Your answer must consist of every line from the data below that includes the word "tube".

## WORKING DATA
┏━━

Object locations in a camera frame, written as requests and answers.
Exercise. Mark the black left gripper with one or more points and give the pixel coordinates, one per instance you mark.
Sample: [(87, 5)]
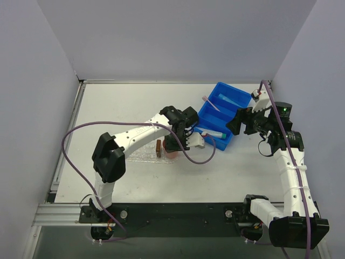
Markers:
[(174, 144)]

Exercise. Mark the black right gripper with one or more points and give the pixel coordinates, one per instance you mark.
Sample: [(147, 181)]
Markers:
[(245, 120)]

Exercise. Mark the pink plastic cup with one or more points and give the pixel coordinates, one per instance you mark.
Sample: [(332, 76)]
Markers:
[(171, 155)]

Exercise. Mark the white toothpaste tube green cap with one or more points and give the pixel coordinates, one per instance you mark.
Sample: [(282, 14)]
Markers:
[(214, 134)]

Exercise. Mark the clear acrylic toothbrush holder rack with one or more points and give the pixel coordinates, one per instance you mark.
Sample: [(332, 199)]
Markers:
[(148, 151)]

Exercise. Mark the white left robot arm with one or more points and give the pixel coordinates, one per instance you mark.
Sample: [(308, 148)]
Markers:
[(111, 151)]

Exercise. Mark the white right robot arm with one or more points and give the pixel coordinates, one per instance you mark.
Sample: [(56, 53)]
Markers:
[(299, 225)]

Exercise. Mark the blue toothpaste tube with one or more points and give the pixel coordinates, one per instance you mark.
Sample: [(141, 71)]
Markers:
[(225, 98)]

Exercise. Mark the pink toothbrush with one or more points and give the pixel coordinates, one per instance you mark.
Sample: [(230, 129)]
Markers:
[(207, 100)]

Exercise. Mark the clear textured glass tray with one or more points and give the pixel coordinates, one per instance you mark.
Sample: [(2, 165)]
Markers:
[(162, 159)]

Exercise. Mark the blue plastic compartment bin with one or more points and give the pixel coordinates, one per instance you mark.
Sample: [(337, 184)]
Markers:
[(210, 119)]

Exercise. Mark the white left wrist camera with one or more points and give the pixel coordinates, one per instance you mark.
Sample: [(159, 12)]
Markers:
[(195, 140)]

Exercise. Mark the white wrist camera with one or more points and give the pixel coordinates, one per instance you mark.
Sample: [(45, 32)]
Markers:
[(261, 99), (195, 140)]

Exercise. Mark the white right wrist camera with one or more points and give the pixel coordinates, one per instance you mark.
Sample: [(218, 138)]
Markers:
[(261, 99)]

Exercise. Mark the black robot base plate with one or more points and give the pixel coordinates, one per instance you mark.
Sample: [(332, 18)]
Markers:
[(172, 220)]

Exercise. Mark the aluminium frame rail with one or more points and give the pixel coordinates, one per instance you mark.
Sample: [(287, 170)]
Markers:
[(60, 214)]

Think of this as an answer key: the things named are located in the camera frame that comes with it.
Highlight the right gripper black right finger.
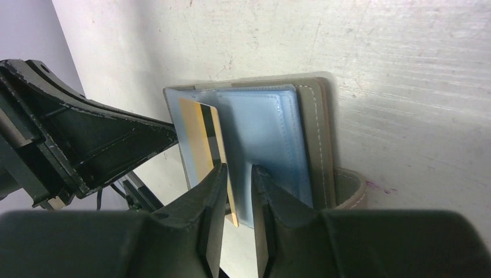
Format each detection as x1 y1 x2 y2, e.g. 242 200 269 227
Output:
251 165 490 277

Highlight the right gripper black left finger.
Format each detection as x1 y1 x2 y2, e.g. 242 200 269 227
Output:
1 164 228 277

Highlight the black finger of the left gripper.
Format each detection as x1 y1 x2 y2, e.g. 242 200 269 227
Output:
1 59 178 209

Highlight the gold striped credit card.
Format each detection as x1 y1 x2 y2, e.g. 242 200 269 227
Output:
178 97 240 228

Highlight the grey card holder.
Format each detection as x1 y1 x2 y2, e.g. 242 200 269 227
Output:
163 75 368 227

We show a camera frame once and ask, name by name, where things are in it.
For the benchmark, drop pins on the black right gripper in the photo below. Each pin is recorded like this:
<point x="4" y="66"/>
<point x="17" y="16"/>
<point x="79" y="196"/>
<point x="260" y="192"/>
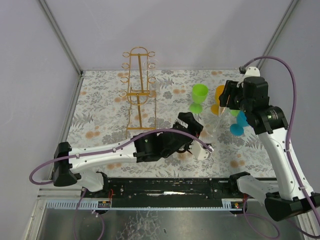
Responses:
<point x="230" y="94"/>

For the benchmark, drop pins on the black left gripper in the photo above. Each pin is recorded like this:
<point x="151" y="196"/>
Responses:
<point x="184" y="131"/>

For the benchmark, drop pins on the orange plastic wine glass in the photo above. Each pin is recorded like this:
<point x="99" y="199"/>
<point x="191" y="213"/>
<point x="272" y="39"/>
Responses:
<point x="217" y="100"/>

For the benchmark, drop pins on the green plastic wine glass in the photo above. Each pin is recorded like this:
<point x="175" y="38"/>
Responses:
<point x="199" y="94"/>
<point x="234" y="112"/>

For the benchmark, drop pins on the blue plastic wine glass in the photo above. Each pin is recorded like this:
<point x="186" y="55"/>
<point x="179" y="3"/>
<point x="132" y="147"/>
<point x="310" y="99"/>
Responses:
<point x="237" y="129"/>

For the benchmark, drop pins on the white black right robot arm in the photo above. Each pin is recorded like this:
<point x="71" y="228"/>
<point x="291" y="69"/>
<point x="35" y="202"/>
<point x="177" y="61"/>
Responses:
<point x="294" y="195"/>

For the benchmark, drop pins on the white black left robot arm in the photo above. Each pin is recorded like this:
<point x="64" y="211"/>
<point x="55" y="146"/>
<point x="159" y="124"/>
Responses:
<point x="73" y="165"/>

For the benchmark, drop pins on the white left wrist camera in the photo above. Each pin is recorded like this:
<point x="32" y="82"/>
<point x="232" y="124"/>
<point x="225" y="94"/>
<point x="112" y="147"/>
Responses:
<point x="200" y="152"/>

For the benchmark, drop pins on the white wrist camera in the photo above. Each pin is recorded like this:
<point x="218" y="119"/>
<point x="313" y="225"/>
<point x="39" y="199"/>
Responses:
<point x="250" y="71"/>
<point x="200" y="152"/>

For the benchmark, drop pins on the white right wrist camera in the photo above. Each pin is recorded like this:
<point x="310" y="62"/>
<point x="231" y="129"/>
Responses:
<point x="250" y="71"/>

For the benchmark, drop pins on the gold wire wine glass rack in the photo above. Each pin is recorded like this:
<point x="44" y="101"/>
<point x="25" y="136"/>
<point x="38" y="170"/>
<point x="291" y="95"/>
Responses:
<point x="137" y="91"/>

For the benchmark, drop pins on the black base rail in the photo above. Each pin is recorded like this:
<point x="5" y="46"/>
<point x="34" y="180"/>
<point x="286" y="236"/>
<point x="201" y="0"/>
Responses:
<point x="166" y="193"/>

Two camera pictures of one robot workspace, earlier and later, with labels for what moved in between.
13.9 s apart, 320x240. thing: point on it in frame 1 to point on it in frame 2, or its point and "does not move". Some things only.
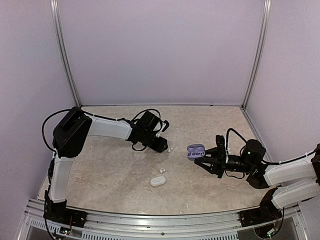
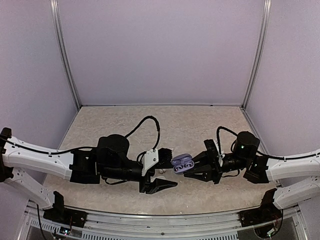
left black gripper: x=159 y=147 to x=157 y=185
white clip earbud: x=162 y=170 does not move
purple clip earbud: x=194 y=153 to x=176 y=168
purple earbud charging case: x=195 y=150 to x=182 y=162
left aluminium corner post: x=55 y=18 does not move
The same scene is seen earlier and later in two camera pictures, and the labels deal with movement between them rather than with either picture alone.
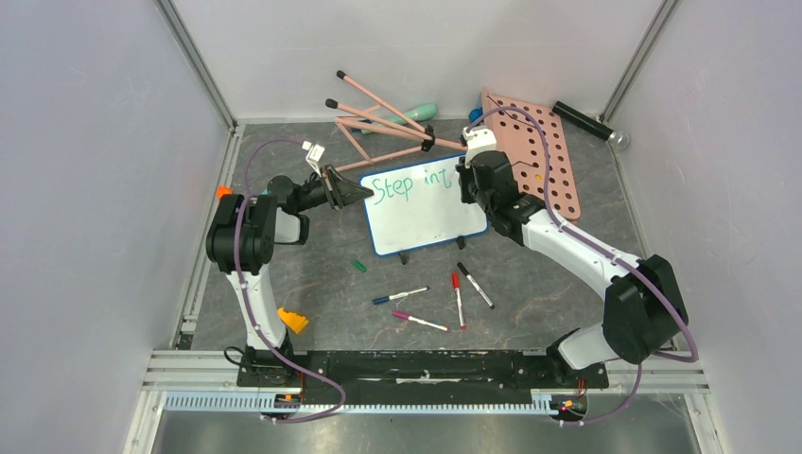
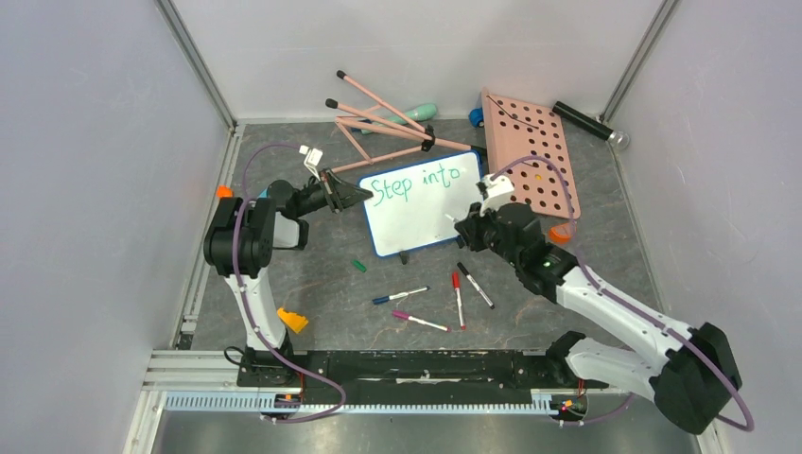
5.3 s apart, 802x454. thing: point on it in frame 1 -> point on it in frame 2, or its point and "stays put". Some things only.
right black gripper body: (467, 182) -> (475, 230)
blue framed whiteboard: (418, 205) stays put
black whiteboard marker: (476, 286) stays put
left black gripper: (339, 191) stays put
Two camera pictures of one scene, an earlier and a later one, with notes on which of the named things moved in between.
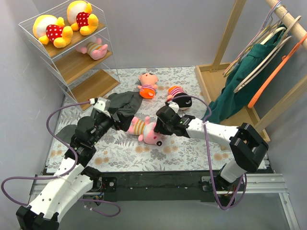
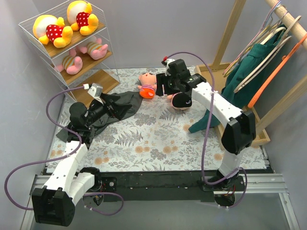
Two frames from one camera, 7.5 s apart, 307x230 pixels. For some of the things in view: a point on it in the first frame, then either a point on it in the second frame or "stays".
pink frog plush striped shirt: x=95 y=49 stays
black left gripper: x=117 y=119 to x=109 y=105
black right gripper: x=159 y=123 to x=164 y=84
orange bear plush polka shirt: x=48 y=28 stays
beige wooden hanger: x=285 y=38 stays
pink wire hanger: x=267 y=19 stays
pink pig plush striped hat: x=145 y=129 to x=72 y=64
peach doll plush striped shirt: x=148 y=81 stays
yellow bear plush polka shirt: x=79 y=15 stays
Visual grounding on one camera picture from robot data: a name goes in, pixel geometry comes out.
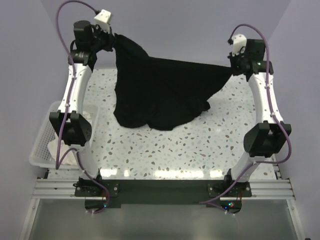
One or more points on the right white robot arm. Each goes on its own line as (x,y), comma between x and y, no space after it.
(269,133)

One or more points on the black t shirt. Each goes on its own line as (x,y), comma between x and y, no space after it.
(161,93)

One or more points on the white plastic laundry basket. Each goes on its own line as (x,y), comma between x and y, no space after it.
(40,155)

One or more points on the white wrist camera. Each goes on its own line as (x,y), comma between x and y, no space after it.
(103,19)
(239,42)

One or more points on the white t shirt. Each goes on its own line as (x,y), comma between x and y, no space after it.
(72,132)

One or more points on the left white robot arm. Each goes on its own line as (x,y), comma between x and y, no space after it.
(81,60)

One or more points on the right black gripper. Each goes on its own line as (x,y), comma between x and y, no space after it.
(235,71)

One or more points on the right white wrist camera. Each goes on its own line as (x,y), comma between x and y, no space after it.
(239,42)

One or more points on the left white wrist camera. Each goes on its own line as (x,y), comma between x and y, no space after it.
(103,19)

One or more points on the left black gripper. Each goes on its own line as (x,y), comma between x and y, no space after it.
(109,36)

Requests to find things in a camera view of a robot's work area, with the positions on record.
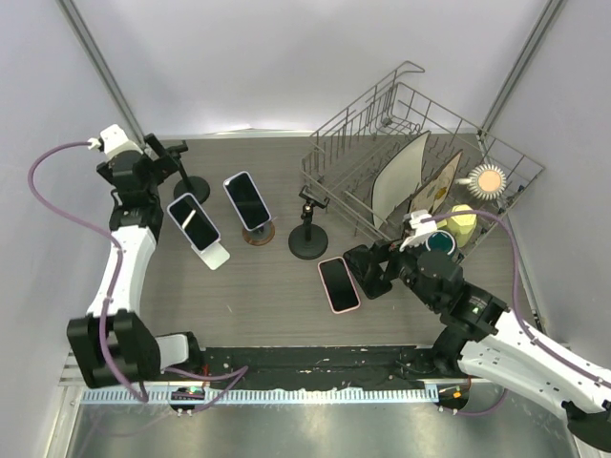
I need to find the phone with lilac case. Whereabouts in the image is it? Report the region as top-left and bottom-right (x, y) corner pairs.
(167, 193), (221, 251)

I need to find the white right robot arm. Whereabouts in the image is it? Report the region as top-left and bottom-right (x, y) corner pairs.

┗━━

## SOLUTION FOR THIS EXERCISE
Exercise. Mark the white toothpaste tube green cap with one or more points and give the pixel coordinates, one per instance you mark.
Exercise. Mark the blue toothpaste tube with one or more points and give the pixel coordinates, one per instance you mark.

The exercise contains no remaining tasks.